### EXERCISE BRIEF
All of the records must come back exactly. Please repeat them in full.

(SUPPLIED DATA begins)

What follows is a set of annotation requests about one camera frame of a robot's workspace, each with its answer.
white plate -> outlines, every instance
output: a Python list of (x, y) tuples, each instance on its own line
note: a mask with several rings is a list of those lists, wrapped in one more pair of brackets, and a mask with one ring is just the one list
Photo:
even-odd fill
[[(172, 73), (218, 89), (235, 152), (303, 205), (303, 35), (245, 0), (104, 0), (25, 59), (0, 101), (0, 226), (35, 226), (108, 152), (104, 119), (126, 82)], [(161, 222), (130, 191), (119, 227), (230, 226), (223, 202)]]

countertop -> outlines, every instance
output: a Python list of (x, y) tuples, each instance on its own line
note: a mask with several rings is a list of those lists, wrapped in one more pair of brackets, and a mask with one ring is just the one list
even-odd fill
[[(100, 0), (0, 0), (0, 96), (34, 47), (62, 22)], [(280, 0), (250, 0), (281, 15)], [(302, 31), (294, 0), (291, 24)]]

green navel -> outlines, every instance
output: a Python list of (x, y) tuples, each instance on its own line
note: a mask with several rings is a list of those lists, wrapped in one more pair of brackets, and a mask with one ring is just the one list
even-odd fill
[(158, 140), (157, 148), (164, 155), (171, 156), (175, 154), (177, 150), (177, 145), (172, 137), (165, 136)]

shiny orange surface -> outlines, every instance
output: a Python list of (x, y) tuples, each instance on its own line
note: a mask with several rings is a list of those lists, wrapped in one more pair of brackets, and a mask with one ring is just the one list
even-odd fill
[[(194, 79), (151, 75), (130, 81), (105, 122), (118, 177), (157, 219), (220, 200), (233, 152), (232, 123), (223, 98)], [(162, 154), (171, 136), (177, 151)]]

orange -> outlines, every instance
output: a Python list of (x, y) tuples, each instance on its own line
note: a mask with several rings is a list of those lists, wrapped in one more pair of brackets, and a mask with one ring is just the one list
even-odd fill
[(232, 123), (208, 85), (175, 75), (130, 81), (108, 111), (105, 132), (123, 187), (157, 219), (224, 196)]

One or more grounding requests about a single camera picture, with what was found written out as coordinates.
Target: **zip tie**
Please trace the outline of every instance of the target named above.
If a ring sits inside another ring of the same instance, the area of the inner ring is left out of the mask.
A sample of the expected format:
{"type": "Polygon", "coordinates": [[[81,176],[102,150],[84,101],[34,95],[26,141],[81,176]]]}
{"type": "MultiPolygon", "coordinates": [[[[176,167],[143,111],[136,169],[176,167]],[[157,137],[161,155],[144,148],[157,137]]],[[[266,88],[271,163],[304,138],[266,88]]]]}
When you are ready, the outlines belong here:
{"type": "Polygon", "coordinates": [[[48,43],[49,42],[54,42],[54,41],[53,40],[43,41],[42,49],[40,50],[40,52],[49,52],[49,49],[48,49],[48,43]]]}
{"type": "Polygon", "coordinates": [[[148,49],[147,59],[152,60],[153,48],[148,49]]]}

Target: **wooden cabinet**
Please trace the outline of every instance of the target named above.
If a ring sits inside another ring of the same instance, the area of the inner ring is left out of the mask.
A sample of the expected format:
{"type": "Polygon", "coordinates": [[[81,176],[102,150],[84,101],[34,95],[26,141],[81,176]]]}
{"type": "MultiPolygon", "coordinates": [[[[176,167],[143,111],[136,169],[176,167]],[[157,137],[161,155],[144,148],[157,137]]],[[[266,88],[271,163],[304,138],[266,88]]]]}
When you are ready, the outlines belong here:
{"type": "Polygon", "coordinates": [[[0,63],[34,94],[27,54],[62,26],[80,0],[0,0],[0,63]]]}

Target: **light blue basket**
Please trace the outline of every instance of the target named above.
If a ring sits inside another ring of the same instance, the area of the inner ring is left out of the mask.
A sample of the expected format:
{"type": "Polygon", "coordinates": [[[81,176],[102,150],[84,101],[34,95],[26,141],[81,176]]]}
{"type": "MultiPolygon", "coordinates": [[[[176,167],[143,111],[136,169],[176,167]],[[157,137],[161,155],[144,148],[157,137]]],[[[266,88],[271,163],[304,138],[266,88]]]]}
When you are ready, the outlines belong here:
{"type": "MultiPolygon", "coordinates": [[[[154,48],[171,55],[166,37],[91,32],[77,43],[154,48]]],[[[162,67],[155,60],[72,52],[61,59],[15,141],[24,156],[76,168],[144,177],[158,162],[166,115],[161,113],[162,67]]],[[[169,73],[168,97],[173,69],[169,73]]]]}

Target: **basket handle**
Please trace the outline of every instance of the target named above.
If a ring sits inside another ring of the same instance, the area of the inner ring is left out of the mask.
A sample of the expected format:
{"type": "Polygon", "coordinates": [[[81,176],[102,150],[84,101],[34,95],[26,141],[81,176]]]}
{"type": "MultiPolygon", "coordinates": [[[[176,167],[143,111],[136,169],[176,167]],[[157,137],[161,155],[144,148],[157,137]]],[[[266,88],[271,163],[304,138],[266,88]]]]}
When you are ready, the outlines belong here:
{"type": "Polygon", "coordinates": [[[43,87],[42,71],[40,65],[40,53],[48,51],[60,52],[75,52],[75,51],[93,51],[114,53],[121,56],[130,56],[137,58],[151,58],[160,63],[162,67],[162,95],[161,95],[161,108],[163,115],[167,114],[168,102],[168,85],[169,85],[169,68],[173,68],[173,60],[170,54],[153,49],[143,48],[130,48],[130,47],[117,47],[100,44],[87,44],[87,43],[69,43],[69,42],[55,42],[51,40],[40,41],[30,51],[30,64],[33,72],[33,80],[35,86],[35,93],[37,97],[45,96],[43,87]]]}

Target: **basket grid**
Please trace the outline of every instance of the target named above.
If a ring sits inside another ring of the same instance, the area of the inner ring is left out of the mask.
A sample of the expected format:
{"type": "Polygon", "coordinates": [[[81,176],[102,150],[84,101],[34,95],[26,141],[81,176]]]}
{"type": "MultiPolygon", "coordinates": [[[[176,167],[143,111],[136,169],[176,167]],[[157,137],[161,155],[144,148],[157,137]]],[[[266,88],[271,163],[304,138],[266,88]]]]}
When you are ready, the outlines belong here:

(SUPPLIED DATA ends)

### EXERCISE OUTPUT
What follows is a set of annotation requests about one camera frame of a robot's workspace, each with its answer.
white plate -> outlines, every instance
output: a Python list of (x, y) tuples, each instance on its own line
note: a mask with several rings is a list of those lists, wrapped in one more pair of brackets, and a mask with one ring is just the one list
Photo:
even-odd fill
[[(172, 73), (218, 89), (235, 152), (303, 205), (303, 35), (245, 0), (104, 0), (25, 59), (0, 101), (0, 226), (35, 226), (108, 152), (104, 119), (126, 82)], [(161, 222), (130, 191), (119, 227), (230, 226), (223, 202)]]

countertop -> outlines, every instance
output: a Python list of (x, y) tuples, each instance on its own line
note: a mask with several rings is a list of those lists, wrapped in one more pair of brackets, and a mask with one ring is just the one list
even-odd fill
[[(100, 0), (0, 0), (0, 96), (34, 47), (62, 22)], [(280, 0), (250, 0), (281, 15)], [(302, 31), (294, 0), (291, 24)]]

green navel -> outlines, every instance
output: a Python list of (x, y) tuples, each instance on its own line
note: a mask with several rings is a list of those lists, wrapped in one more pair of brackets, and a mask with one ring is just the one list
even-odd fill
[(158, 140), (157, 148), (164, 155), (171, 156), (175, 154), (177, 150), (177, 145), (172, 137), (165, 136)]

shiny orange surface -> outlines, every instance
output: a Python list of (x, y) tuples, each instance on its own line
note: a mask with several rings is a list of those lists, wrapped in one more pair of brackets, and a mask with one ring is just the one list
even-odd fill
[[(194, 79), (151, 75), (130, 81), (105, 122), (118, 177), (157, 219), (220, 200), (233, 152), (232, 123), (223, 98)], [(162, 154), (171, 136), (177, 151)]]

orange -> outlines, every instance
output: a Python list of (x, y) tuples, each instance on its own line
note: a mask with several rings is a list of those lists, wrapped in one more pair of brackets, and a mask with one ring is just the one list
even-odd fill
[(232, 123), (208, 85), (175, 75), (130, 81), (108, 111), (105, 132), (123, 187), (157, 219), (224, 196)]

One or more grounding requests about a single camera picture, with what was found written out as coordinates.
Target: **zip tie**
Please trace the outline of every instance of the target named above.
If a ring sits inside another ring of the same instance, the area of the inner ring is left out of the mask.
A sample of the expected format:
{"type": "Polygon", "coordinates": [[[81,176],[102,150],[84,101],[34,95],[26,141],[81,176]]]}
{"type": "MultiPolygon", "coordinates": [[[[176,167],[143,111],[136,169],[176,167]],[[157,137],[161,155],[144,148],[157,137]]],[[[266,88],[271,163],[304,138],[266,88]]]]}
When you are ready, the outlines belong here:
{"type": "Polygon", "coordinates": [[[48,43],[49,42],[54,42],[54,41],[53,40],[43,41],[42,49],[40,50],[40,52],[49,52],[49,49],[48,49],[48,43]]]}
{"type": "Polygon", "coordinates": [[[148,49],[147,59],[152,60],[153,48],[148,49]]]}

Target: **wooden cabinet**
Please trace the outline of every instance of the target named above.
If a ring sits inside another ring of the same instance, the area of the inner ring is left out of the mask.
A sample of the expected format:
{"type": "Polygon", "coordinates": [[[81,176],[102,150],[84,101],[34,95],[26,141],[81,176]]]}
{"type": "MultiPolygon", "coordinates": [[[[176,167],[143,111],[136,169],[176,167]],[[157,137],[161,155],[144,148],[157,137]]],[[[266,88],[271,163],[304,138],[266,88]]]]}
When you are ready, the outlines belong here:
{"type": "Polygon", "coordinates": [[[0,63],[34,94],[27,54],[62,26],[80,0],[0,0],[0,63]]]}

Target: **light blue basket**
Please trace the outline of every instance of the target named above.
If a ring sits inside another ring of the same instance, the area of the inner ring is left out of the mask.
A sample of the expected format:
{"type": "Polygon", "coordinates": [[[81,176],[102,150],[84,101],[34,95],[26,141],[81,176]]]}
{"type": "MultiPolygon", "coordinates": [[[[176,167],[143,111],[136,169],[176,167]],[[157,137],[161,155],[144,148],[157,137]]],[[[266,88],[271,163],[304,138],[266,88]]]]}
When you are ready, the outlines belong here:
{"type": "MultiPolygon", "coordinates": [[[[154,48],[171,55],[166,37],[91,32],[77,43],[154,48]]],[[[162,67],[155,60],[72,52],[61,59],[15,141],[24,156],[76,168],[144,177],[158,162],[166,115],[161,113],[162,67]]],[[[169,73],[168,97],[173,69],[169,73]]]]}

Target: **basket handle**
Please trace the outline of every instance of the target named above.
If a ring sits inside another ring of the same instance, the area of the inner ring is left out of the mask.
A sample of the expected format:
{"type": "Polygon", "coordinates": [[[81,176],[102,150],[84,101],[34,95],[26,141],[81,176]]]}
{"type": "MultiPolygon", "coordinates": [[[[176,167],[143,111],[136,169],[176,167]],[[157,137],[161,155],[144,148],[157,137]]],[[[266,88],[271,163],[304,138],[266,88]]]]}
When you are ready, the outlines belong here:
{"type": "Polygon", "coordinates": [[[43,87],[42,71],[40,65],[40,53],[48,51],[60,52],[75,52],[75,51],[93,51],[114,53],[121,56],[130,56],[137,58],[151,58],[160,63],[162,67],[162,95],[161,95],[161,108],[163,115],[167,114],[168,102],[168,85],[169,85],[169,68],[173,68],[173,60],[170,54],[153,49],[143,48],[130,48],[130,47],[117,47],[100,44],[87,44],[87,43],[69,43],[69,42],[55,42],[51,40],[40,41],[30,51],[30,64],[33,72],[33,80],[35,86],[35,93],[37,97],[45,96],[43,87]]]}

Target: **basket grid**
Please trace the outline of every instance of the target named above.
If a ring sits inside another ring of the same instance, the area of the inner ring is left out of the mask.
A sample of the expected format:
{"type": "Polygon", "coordinates": [[[81,176],[102,150],[84,101],[34,95],[26,141],[81,176]]]}
{"type": "MultiPolygon", "coordinates": [[[[176,167],[143,111],[136,169],[176,167]],[[157,137],[161,155],[144,148],[157,137]]],[[[266,88],[271,163],[304,138],[266,88]]]]}
When you are ready, the outlines belong here:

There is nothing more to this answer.